YOUR TASK:
Whenever a line of the material contains the string "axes", it should be copied.

THE DATA:
--

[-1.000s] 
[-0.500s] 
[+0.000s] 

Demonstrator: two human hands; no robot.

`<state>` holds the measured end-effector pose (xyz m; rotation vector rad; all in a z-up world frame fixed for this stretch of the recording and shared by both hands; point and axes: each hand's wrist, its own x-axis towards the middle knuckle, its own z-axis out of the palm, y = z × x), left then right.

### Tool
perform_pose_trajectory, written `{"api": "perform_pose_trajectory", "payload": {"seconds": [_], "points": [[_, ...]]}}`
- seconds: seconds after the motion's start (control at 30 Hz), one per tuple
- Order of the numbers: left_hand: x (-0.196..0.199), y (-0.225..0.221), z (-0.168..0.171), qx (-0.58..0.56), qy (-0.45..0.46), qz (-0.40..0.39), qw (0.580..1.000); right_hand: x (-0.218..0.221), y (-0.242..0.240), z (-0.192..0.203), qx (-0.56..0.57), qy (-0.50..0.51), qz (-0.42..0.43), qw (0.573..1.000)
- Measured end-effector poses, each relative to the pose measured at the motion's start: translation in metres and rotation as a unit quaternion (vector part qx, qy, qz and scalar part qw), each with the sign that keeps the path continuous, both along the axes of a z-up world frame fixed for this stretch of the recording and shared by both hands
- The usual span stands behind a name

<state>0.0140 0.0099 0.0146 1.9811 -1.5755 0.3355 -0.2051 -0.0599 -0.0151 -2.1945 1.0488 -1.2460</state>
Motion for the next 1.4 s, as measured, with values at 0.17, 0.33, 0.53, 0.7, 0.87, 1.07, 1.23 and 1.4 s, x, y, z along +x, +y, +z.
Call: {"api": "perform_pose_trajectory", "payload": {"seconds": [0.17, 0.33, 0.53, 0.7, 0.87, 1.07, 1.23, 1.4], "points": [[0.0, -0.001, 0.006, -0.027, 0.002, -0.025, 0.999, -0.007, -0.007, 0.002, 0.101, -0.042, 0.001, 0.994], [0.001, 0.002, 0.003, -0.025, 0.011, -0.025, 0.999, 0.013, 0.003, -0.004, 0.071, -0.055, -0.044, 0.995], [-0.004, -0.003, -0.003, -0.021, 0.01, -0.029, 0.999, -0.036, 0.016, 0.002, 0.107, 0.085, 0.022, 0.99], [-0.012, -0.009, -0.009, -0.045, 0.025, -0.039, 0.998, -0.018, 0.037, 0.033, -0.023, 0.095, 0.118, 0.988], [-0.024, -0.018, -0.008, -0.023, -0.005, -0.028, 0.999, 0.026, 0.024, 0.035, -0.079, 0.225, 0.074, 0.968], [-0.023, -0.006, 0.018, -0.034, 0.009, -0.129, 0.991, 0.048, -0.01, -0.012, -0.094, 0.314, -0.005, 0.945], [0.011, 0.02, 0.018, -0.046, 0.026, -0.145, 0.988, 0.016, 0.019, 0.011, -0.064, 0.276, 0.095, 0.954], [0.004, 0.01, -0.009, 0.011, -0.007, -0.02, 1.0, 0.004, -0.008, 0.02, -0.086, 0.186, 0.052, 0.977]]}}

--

EXERCISE ANSWER:
`<state>` holds the measured end-effector pose (xyz m; rotation vector rad; all in a z-up world frame fixed for this stretch of the recording and shared by both hands; point and axes: each hand's wrist, its own x-axis towards the middle knuckle, its own z-axis out of the palm, y = z × x), left then right.
- Measured end-effector poses, each relative to the pose measured at the motion's start: translation in metres and rotation as a unit quaternion (vector part qx, qy, qz and scalar part qw), each with the sign that keeps the path continuous, both along the axes of a z-up world frame fixed for this stretch of the recording and shared by both hands

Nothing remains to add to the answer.